Last week, Miles Kimball and Noah Smith, two economists (one at Michigan, one at Long Island) had a column on the Atlantic‘s website (ht: Joaquin Morales, via Facebook) in which they took to task those who claim that math ability is genetic.
Kimball and Smith argue that that’s largely a cop-out, and that there is no such thing as “I’m bad at math.” Rather, being good at math is the product of good, old-fashioned hard work:
Is math ability genetic? Sure, to some degree. Terence Tao, UCLA’s famous virtuoso mathematician, publishes dozens of papers in top journals every year, and is sought out by researchers around the world to help with the hardest parts of their theories. Essentially none of us could ever be as good at math as Terence Tao, no matter how hard we tried or how well we were taught. But here’s the thing: We don’t have to! For high-school math, inborn talent is much less important than hard work, preparation, and self-confidence.
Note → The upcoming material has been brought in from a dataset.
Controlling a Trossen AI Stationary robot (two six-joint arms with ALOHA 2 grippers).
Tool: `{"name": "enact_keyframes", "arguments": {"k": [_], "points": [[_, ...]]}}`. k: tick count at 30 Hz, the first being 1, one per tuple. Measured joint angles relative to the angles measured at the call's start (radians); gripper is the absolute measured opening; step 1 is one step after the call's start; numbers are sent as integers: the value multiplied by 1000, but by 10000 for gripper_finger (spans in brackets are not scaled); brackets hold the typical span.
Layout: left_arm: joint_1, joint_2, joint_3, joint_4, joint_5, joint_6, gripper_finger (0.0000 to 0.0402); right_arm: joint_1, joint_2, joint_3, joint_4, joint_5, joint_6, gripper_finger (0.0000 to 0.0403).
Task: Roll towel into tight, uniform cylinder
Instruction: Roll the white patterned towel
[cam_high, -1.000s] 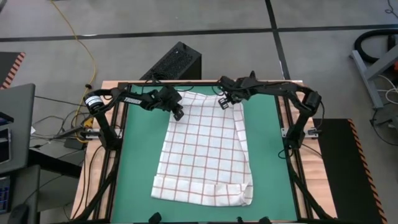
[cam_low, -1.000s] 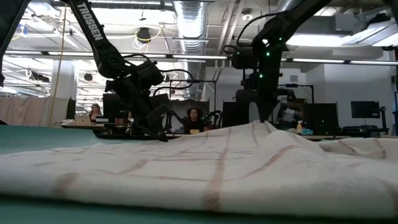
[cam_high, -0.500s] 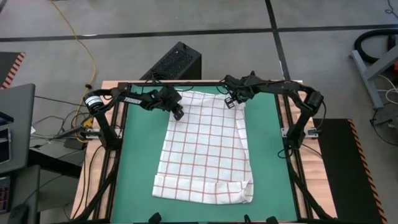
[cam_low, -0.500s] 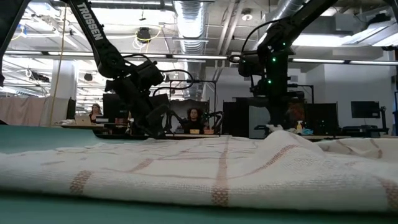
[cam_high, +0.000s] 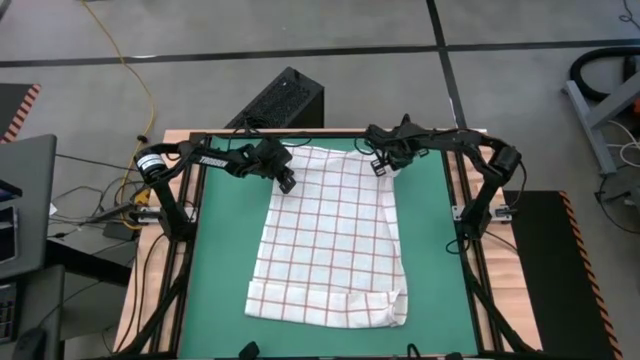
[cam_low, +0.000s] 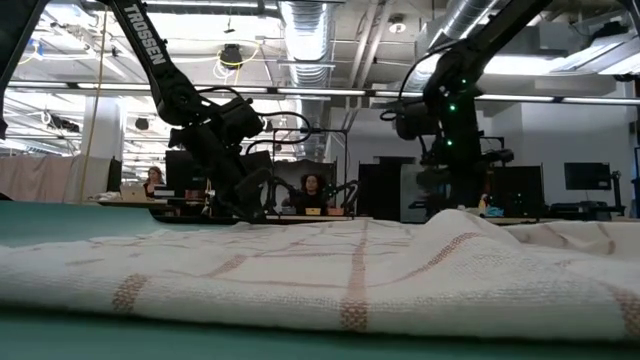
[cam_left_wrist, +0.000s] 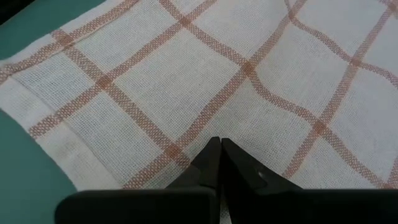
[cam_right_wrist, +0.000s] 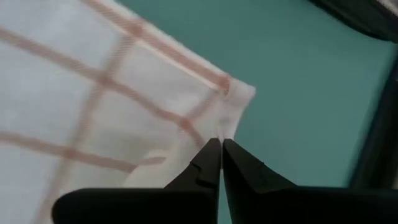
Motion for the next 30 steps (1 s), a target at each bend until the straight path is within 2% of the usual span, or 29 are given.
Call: {"name": "enact_keyframes", "arguments": {"k": [7, 14, 17, 21, 26, 28, 30], "points": [[0, 0, 0, 0, 0, -3, 0, -33, 0, 0, -107, 74, 68, 57], [2, -4, 0, 0, 38, -41, 0, -65, 0, 0, -154, 76, 118, 77], [2, -25, -4, -17, 95, -47, 0, -61, 0, 0, -151, 75, 98, 89], [1, -84, -8, -30, 216, -19, 0, -20, -40, -1, -86, 48, -7, 101], [0, -231, -4, -67, 431, 55, 0, 80, -188, -1, 17, -18, -194, 103], [-1, -307, -4, -134, 464, 84, 0, 122, -266, -1, 13, -21, -224, 103], [-2, -385, -4, -188, 448, 119, 0, 154, -340, -1, -13, -7, -218, 103]]}}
How do we know this? First of all, both of us have taught math for many years—as professors, teaching assistants, and private tutors. Again and again, we have seen the following pattern repeat itself:
- Different kids with different levels of preparation come into a math class. Some of these kids have parents who have drilled them on math from a young age, while others never had that kind of parental input.
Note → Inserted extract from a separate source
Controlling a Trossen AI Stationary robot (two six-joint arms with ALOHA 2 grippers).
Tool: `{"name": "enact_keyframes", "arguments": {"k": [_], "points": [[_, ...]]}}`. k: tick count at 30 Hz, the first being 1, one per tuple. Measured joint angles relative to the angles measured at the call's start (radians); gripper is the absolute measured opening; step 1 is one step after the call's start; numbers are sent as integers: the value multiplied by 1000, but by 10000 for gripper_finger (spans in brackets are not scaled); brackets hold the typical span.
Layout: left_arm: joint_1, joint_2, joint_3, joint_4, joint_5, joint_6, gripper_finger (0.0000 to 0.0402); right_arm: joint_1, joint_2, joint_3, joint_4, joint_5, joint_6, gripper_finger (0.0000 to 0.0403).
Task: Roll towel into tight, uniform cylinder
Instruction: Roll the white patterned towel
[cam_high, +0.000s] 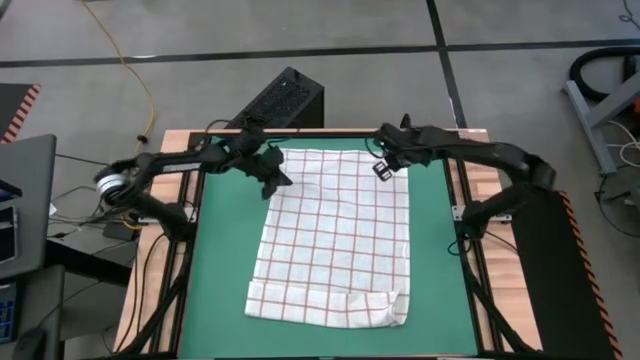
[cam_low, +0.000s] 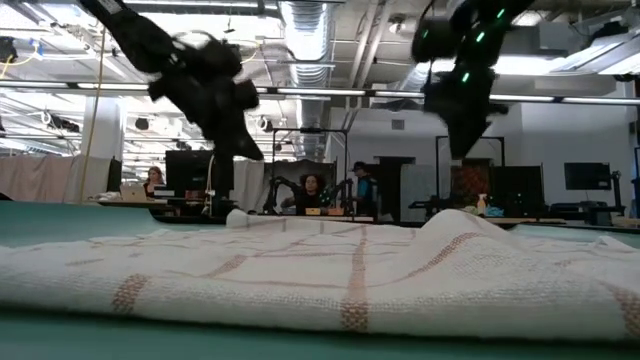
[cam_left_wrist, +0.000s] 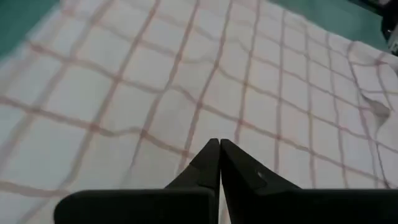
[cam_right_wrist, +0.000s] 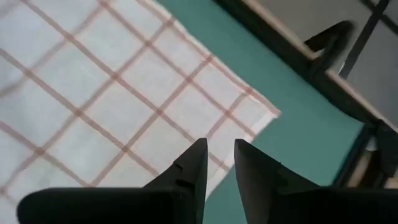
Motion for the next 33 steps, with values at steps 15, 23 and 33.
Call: {"name": "enact_keyframes", "arguments": {"k": [15, 23, 33], "points": [[-353, -172, -162, -111, -118, -201, 0, 231, -225, -110, 34, -85, 77, 102], [-712, -292, -188, -92, -316, -414, 0, 453, -304, -233, 45, -83, 344, 102], [-1020, -284, -188, -157, -479, -512, 46, 644, -274, -310, 83, -75, 502, 102]]}}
- On the first few tests, the well-prepared kids get perfect scores, while the unprepared kids get only what they could figure out by winging it—maybe 80 or 85%, a solid B.
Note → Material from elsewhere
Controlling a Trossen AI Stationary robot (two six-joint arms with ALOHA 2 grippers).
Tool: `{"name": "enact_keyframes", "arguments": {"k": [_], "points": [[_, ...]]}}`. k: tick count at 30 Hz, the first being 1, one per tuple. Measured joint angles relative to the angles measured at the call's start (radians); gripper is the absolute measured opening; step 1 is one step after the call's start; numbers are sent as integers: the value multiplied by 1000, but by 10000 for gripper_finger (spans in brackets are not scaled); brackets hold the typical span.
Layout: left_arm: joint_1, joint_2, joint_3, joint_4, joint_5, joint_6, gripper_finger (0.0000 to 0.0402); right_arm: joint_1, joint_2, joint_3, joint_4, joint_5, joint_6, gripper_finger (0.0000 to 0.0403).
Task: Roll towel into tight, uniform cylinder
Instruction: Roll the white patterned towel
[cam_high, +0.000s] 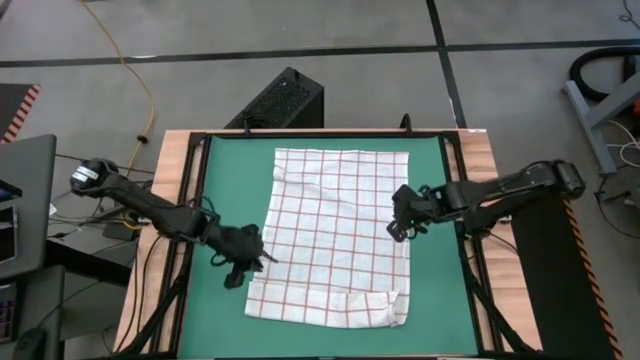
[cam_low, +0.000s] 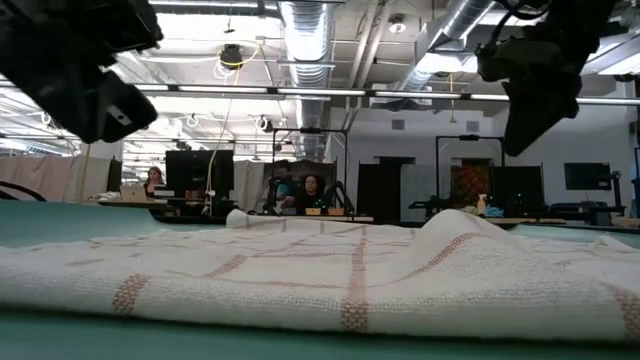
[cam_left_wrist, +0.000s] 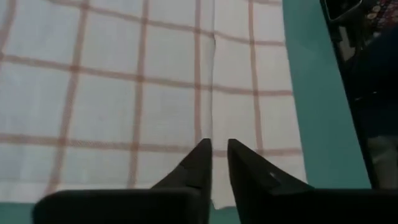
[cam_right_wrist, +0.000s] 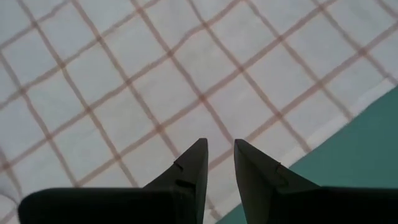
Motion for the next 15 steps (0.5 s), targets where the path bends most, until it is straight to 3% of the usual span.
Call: {"name": "enact_keyframes", "arguments": {"k": [9, 15], "points": [[-89, 1, 0, -23, -72, -93, 138, 54, 8, -24, 36, 6, 61, 102], [-129, 75, 1, -8, -97, -108, 155, 57, 8, -24, 36, 7, 62, 102]]}}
- The unprepared kids, not realizing that the top scorers were well-prepared, assume that genetic ability was what determined the performance differences. Deciding that they “just aren’t math people,” they don’t try hard in future classes, and fall further behind.
- The well-prepared kids, not realizing that the B students were simply unprepared, assume that they are “math people,” and work hard in the future, cementing their advantage.
Kimball and Smith’s column resonated deeply with me, because I discovered quite late (but just in time!) that hard work trumps natural ability any day of the week when it comes to high-school math–if not PhD-level math for economists.
What follows is a story which, although I have mentioned it to a few colleagues in the past, I’ve never told publicly until today.
Until my early 20s, I never knew that one could become good at math. In high school, I ended up failing 10th-grade math. That year, I’d had mono, so that provided a convenient excuse that I could use when I would explain to people that I had to take 10th-grade math again in the summer. And that summer, I worked really hard at math, and I did exceedingly well, scoring something like a 96% score. But I ascribed my success to the people I was competing with rather than to hard work, since the class was largely made of failures.
When I began studying economics in college, I enrolled in a math for economists course the first semester. I quickly dropped out of it, thinking it was too difficult. The following semester, I took it again, with a different instructor, one who seemed a bit more laid-back and who taught it at a level that was better suited for someone like me. As it turns out, that instructor was a Marxian, and one of the things he taught was the use of Leontief matrices, or input-output models. Like the idiot that I was back then, I decided that that stuff was not important, and so skipped studying it for the final.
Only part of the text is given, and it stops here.